Celemony kündigt Schnittstellenerweiterung ARA 2 an

Auf der NAMM Show in Los Angeles stellt Celemony Version 2 der ARA (Audio Random Access)-Extension vor. Über die Schnittstellenerweiterung ARA kommunizieren Plug-ins und DAWs umfassender miteinander und arbeiten dadurch besser zusammen. Die neue Version 2 verspricht nun erweiterte Möglichkeiten.

Auf der NAMM Show in Los Angeles stellt Celemony Version 2 der ARA (Audio Random Access)-Extension vor. Über die Schnittstellenerweiterung ARA kommunizieren Plug-ins und DAWs umfassender miteinander und arbeiten dadurch besser zusammen. Die neue Version 2 verspricht nun erweiterte Möglichkeiten.
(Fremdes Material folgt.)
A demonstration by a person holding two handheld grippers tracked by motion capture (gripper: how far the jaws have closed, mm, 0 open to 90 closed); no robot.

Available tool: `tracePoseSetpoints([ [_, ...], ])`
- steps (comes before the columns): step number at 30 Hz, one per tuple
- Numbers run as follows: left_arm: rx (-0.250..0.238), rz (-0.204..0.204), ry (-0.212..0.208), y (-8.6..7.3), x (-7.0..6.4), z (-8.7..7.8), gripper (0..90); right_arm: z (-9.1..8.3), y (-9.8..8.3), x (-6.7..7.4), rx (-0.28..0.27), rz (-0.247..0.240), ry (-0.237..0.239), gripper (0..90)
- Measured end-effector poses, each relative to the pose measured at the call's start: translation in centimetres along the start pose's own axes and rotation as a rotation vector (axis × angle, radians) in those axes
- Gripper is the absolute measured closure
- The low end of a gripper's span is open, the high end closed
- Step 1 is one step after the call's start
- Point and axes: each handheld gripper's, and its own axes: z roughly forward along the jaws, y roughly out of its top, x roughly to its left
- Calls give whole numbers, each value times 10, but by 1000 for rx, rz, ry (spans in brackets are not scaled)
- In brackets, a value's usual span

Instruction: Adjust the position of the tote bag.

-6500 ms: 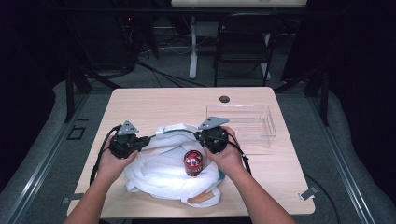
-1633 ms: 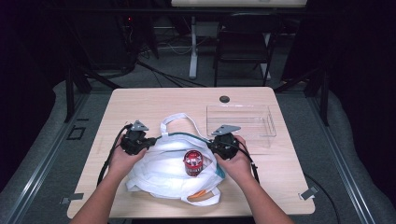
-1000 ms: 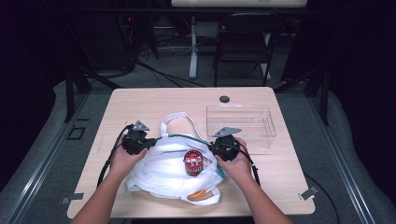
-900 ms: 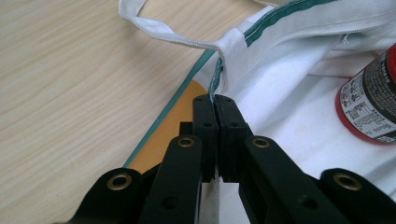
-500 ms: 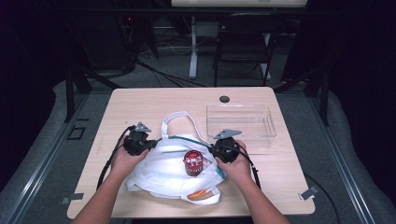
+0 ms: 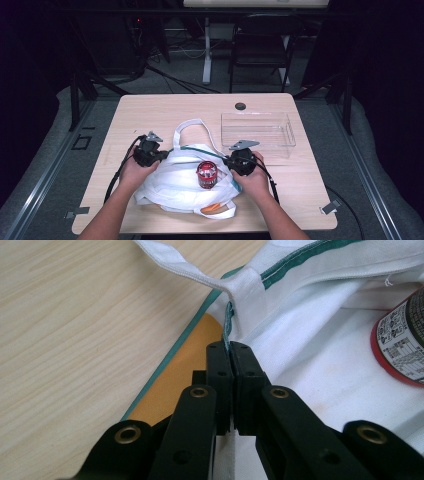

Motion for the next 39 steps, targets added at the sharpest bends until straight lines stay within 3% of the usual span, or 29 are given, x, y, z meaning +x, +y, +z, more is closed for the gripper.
tracePoseSetpoints([
  [6, -2, -1, 0, 0, 0, 0, 881, -6, 3, 5, -16, -12, -18, 804],
  [17, 5, 4, 4, 1, -1, 0, 882, -28, 5, 11, -64, -34, -18, 675],
  [25, 7, 2, 1, 1, -1, 0, 882, -46, 2, 18, -69, -56, -28, 671],
  [36, 8, 2, 0, 1, -1, 0, 881, -57, -10, 26, -67, -64, -30, 672],
  [39, 8, 1, 0, 1, -1, 0, 882, -57, -17, 25, -63, -65, -37, 743],
])
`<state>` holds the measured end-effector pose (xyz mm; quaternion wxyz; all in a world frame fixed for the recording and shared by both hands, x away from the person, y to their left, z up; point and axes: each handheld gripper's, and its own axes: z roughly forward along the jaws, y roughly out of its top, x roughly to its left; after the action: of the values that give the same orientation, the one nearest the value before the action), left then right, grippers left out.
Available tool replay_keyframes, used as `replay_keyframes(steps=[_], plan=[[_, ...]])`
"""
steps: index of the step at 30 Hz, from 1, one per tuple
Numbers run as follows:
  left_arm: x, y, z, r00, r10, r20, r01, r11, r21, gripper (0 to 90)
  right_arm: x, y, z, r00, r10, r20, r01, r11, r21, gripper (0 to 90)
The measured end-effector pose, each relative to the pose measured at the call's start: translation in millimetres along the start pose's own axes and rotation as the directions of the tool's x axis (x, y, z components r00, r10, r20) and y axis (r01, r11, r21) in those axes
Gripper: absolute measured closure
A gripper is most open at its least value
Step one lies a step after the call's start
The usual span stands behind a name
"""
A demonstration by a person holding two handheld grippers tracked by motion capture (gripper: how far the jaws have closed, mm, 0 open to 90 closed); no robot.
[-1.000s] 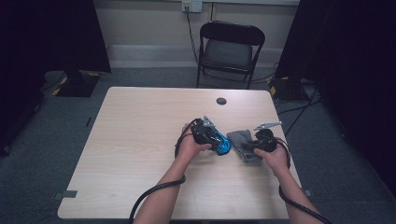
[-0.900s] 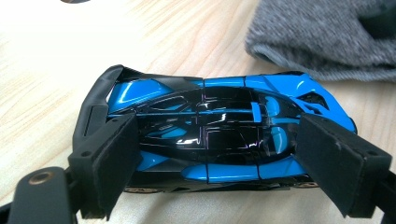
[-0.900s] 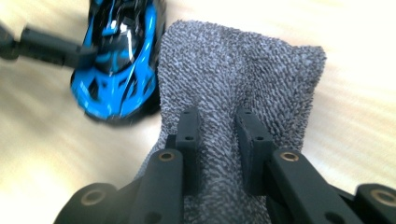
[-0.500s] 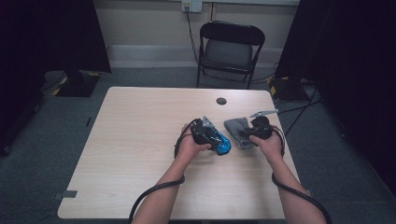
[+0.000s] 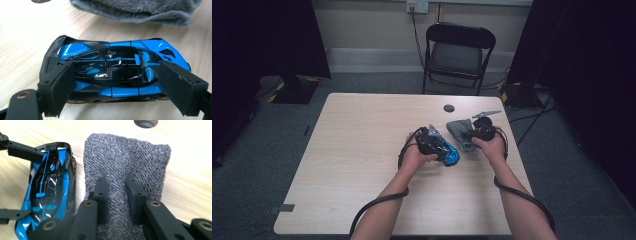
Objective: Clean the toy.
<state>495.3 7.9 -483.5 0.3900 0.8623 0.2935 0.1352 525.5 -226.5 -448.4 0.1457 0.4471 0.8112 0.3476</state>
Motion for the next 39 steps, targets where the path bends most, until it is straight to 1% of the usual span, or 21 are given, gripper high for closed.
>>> replay_keyframes(steps=[2,3,4,9,12,13,15,16,18,21,22,23,24,26,29,34,39], plan=[[-0.1,0.1,0.0,1.0,0.001,0.0,-0.001,1.0,0.001,14.7,1.2,1.2,2.0,1.0,0.002,0.001,-0.002,1.0,0.0,73.5],[0.0,0.1,0.0,1.0,0.0,0.0,0.0,1.0,0.001,14.7,4.3,4.0,6.8,1.0,0.0,-0.004,0.0,1.0,0.007,73.4],[0.1,0.2,0.0,1.0,0.001,0.0,-0.001,1.0,0.002,14.6,4.7,4.9,8.6,0.9999,-0.012,0.002,0.012,1.0,0.008,73.4],[0.5,0.3,0.0,1.0,0.001,0.004,-0.001,1.0,0.006,14.6,10.3,8.8,22.6,0.9999,-0.01,-0.004,0.01,1.0,0.026,73.2],[0.6,0.0,0.0,1.0,-0.001,0.004,0.001,1.0,0.004,14.6,15.0,10.3,31.6,0.9997,-0.023,0.005,0.022,0.999,0.043,72.8],[0.6,-0.1,0.0,1.0,0.0,0.004,0.0,1.0,0.003,14.6,16.5,10.5,34.2,0.9999,-0.017,0.002,0.017,0.999,0.044,72.5],[0.5,-0.4,0.0,1.0,-0.001,0.005,0.001,1.0,0.0,14.6,19.7,10.7,39.3,0.9995,-0.029,0.013,0.028,0.998,0.052,72.1],[0.5,-0.5,-0.1,1.0,-0.001,0.004,0.001,1.0,-0.001,14.6,21.0,10.9,41.1,0.9994,-0.034,0.011,0.033,0.998,0.057,72.1],[0.4,-0.3,-0.1,1.0,0.0,0.004,0.0,1.0,0.001,14.7,23.9,10.9,45.3,0.9981,-0.057,0.021,0.056,0.996,0.064,72.0],[0.5,-0.2,0.0,1.0,0.001,0.004,-0.001,1.0,0.001,14.6,26.3,8.8,51.6,0.9975,-0.07,0.009,0.069,0.995,0.074,71.6],[0.6,-0.5,0.0,1.0,-0.002,0.004,0.002,1.0,-0.001,14.6,26.7,8.5,52.8,0.9974,-0.072,0.001,0.071,0.995,0.076,71.6],[0.5,-0.6,0.1,1.0,-0.003,0.005,0.003,1.0,-0.002,14.6,27.4,9.0,53.1,0.9956,-0.094,0.004,0.093,0.992,0.081,71.6],[0.4,-0.7,0.1,1.0,-0.003,0.004,0.003,1.0,-0.003,14.6,28.3,9.4,53.2,0.9948,-0.101,0.006,0.1,0.991,0.085,71.7],[0.4,-0.7,0.2,1.0,-0.003,0.005,0.003,1.0,-0.003,14.4,30.2,9.8,53.7,0.9906,-0.137,0.001,0.136,0.986,0.096,71.7],[0.6,-0.4,0.2,1.0,0.0,0.004,0.0,1.0,-0.001,14.4,29.4,8.6,53.0,0.9886,-0.15,-0.009,0.151,0.984,0.093,71.7],[0.6,-0.5,0.1,1.0,-0.001,0.004,0.001,1.0,-0.001,14.4,26.6,4.0,50.7,0.9915,-0.127,-0.027,0.129,0.989,0.072,71.9],[0.3,0.5,0.4,1.0,-0.002,0.003,0.002,1.0,0.005,14.3,22.8,1.5,47.6,0.9909,-0.125,-0.05,0.128,0.989,0.073,72.0]])
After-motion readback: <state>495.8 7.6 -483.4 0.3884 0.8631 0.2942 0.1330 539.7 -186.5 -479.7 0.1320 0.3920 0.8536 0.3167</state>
Die neue Spezifikation ARA 2 ermöglicht unter anderem das simultane Bearbeiten mehrerer Spuren, das Übermitteln von Akkordspur-Informationen zwischen DAW und Plug-in, nahtlose Clip-Grenzen (die das manuelle Setzen von Crossfades überflüssig machen), eine Undo-Verzahnung mit der DAW und vieles mehr. Um diese Möglichkeiten nutzen zu können, müssen sowohl DAW als auch Plug-in ARA 2 unterstützen. In dieser Hinsicht soll ARA 2 flexibler sein und sich nun einfacher in eine Vielzahl von DAWs und Plug-ins integrieren lassen. Die Features, die dann zur Verfügung stehen, ergeben sich laut Hersteller allerdings erst durch die jeweilige Kombination aus Plug-in und DAW. Celemony stellt eine Melodyne-Version mit ARA 2 für das Frühjahr in Aussicht, der Betatest hat bereits begonnen. ARA 2 wurde gemeinsam mit bisherigen und neuen ARA-Partnern entwickelt. Erste Implementierungen sind bereits angekündigt: So arbeitet Entwicklungspartner Presonus bereits an einer entsprechenden Studio-One-Version und auch Cockos hat für Reaper einen ARA-2-Integration angekündigt. Apple hat mit Logic Pro X 10.4 zur NAMM 2018 bereits eine ARA-Unterstützung auf Basis von ARA 2 veröffentlicht.